**Work task**: The full listing, returned exactly and free of pictures, is the expected answer.

───── Dataset section

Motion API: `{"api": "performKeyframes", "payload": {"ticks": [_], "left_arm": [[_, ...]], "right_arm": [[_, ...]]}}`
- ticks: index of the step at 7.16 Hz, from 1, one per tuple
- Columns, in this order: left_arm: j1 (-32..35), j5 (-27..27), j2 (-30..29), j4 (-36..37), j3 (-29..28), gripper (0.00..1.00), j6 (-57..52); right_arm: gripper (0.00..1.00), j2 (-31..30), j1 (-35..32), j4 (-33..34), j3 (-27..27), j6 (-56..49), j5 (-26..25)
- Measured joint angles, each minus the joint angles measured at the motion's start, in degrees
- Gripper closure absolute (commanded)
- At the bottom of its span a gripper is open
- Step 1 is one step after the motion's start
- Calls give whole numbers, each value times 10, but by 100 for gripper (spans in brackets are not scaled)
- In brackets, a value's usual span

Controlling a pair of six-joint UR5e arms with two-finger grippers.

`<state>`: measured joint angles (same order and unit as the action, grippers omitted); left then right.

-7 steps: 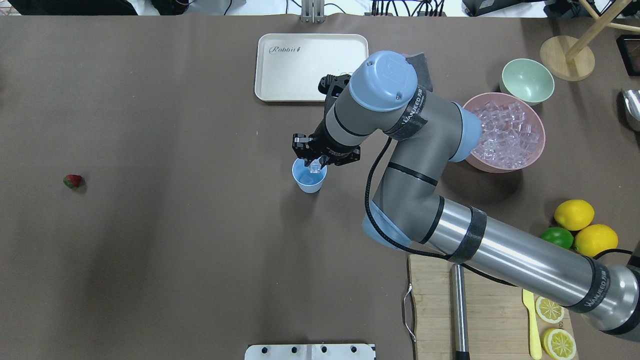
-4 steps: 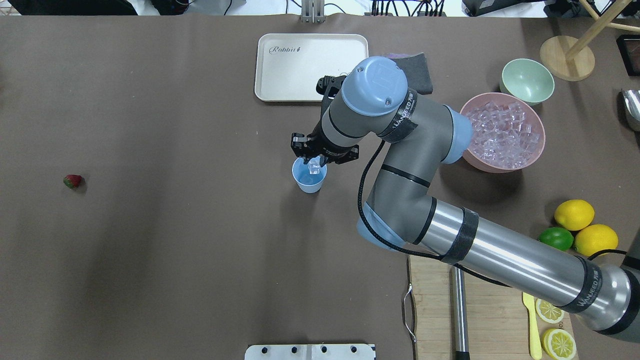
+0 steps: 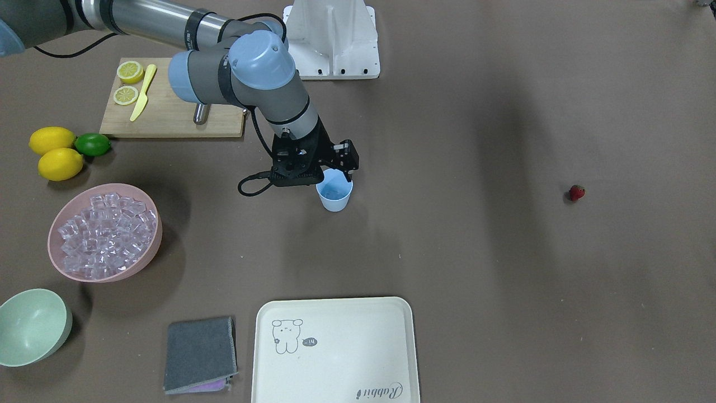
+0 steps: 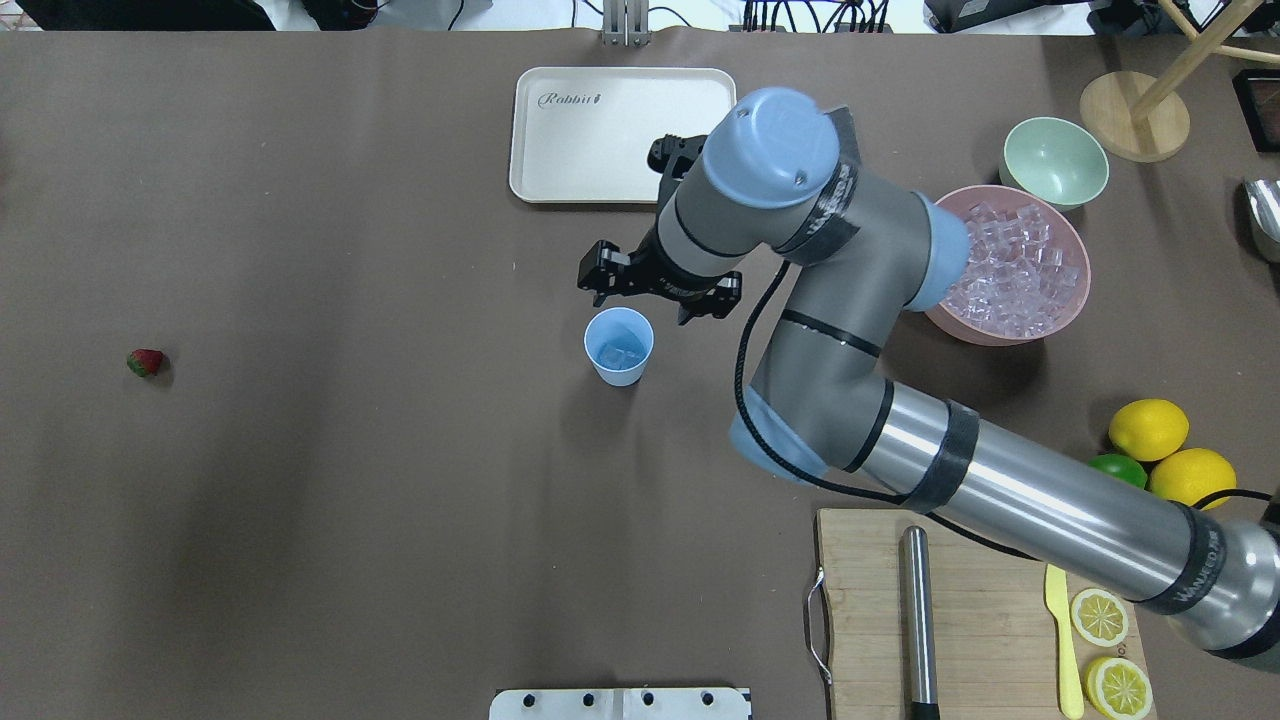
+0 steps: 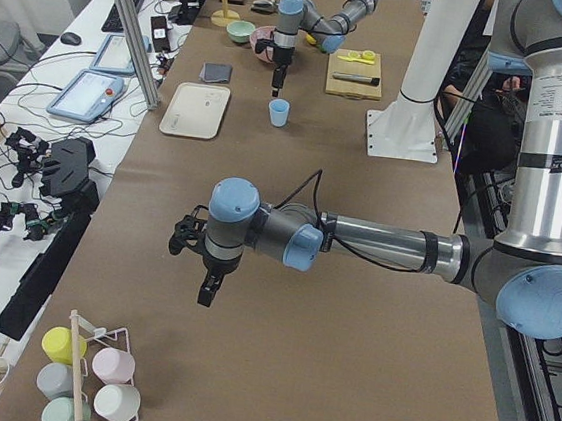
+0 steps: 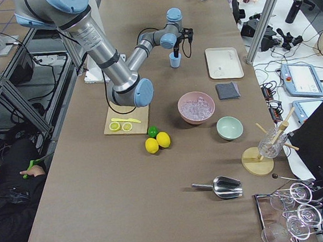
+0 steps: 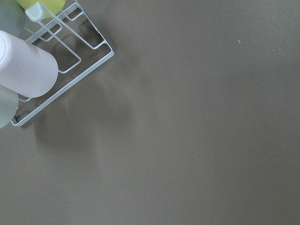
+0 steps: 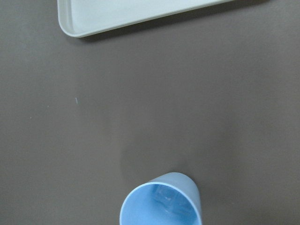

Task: Put ice and strawberries in cup
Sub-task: 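Move the right gripper back over the pink ice bowl, then lower the right gripper into the bowl and grasp a third ice cube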

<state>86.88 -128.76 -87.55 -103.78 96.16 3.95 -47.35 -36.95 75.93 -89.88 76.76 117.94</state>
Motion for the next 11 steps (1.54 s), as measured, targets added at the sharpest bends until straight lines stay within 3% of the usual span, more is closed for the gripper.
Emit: {"api": "performKeyframes", "payload": {"ticks": [2,4,8,11], "left_arm": [[0,0,0,0,0,2,1],[0,-1,1,0,2,2,1],[0,-2,-3,0,12,2,0],[0,-1,-36,0,9,2,2]], "right_arm": [[1,-57,-58,94,-75,-77,48],[1,-122,-111,194,-133,-212,52],[1,-244,-193,219,-174,-386,57],[2,-249,-211,216,-152,-349,53]]}}
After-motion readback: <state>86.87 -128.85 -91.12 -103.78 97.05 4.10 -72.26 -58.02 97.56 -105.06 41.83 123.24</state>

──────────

**Result**:
Motion API: `{"api": "performKeyframes", "payload": {"ticks": [_], "left_arm": [[_, ...]], "right_arm": [[_, ...]]}}`
- ticks: index of the step at 7.16 Hz, from 1, one per tuple
- Columns, in this order: left_arm: j1 (-32..35), j5 (-27..27), j2 (-30..29), j4 (-36..37), j3 (-29..28), gripper (0.00..1.00), j6 (-57..52); right_arm: gripper (0.00..1.00), j2 (-31..30), j1 (-35..32), j4 (-33..34), j3 (-27..27), j6 (-56..49), j5 (-26..25)
- Measured joint angles, each minus the joint angles measured at the motion's start, in degrees
- Gripper closure absolute (commanded)
- At the bottom of its span a gripper is open
- Step 1 is one step after the motion's start
- Calls give whole numbers, each value times 10, but by 100 for gripper (spans in brackets are not scaled)
- In brackets, a value's usual span

Controlling a pair of six-joint UR5e arms with two-finger grippers.

`<state>`: measured joint angles (same order and unit as the action, grippers omitted); left then right.

-7 steps: 
-4 steps: 
+0 steps: 
+0 steps: 
+0 steps: 
+0 steps: 
+0 steps: 
+0 steps: 

Task: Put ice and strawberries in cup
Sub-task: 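Move the right gripper back over the pink ice bowl, then lower the right gripper into the bowl and grasp a third ice cube
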
<state>86.88 -128.76 -87.55 -103.78 96.16 3.95 -47.35 -36.95 75.93 -89.88 76.76 117.94</state>
Motion for the next 11 steps (1.54 s), as measured, targets added at the sharpest bends until straight lines stay within 3% of the usual span, more is closed for the gripper.
Emit: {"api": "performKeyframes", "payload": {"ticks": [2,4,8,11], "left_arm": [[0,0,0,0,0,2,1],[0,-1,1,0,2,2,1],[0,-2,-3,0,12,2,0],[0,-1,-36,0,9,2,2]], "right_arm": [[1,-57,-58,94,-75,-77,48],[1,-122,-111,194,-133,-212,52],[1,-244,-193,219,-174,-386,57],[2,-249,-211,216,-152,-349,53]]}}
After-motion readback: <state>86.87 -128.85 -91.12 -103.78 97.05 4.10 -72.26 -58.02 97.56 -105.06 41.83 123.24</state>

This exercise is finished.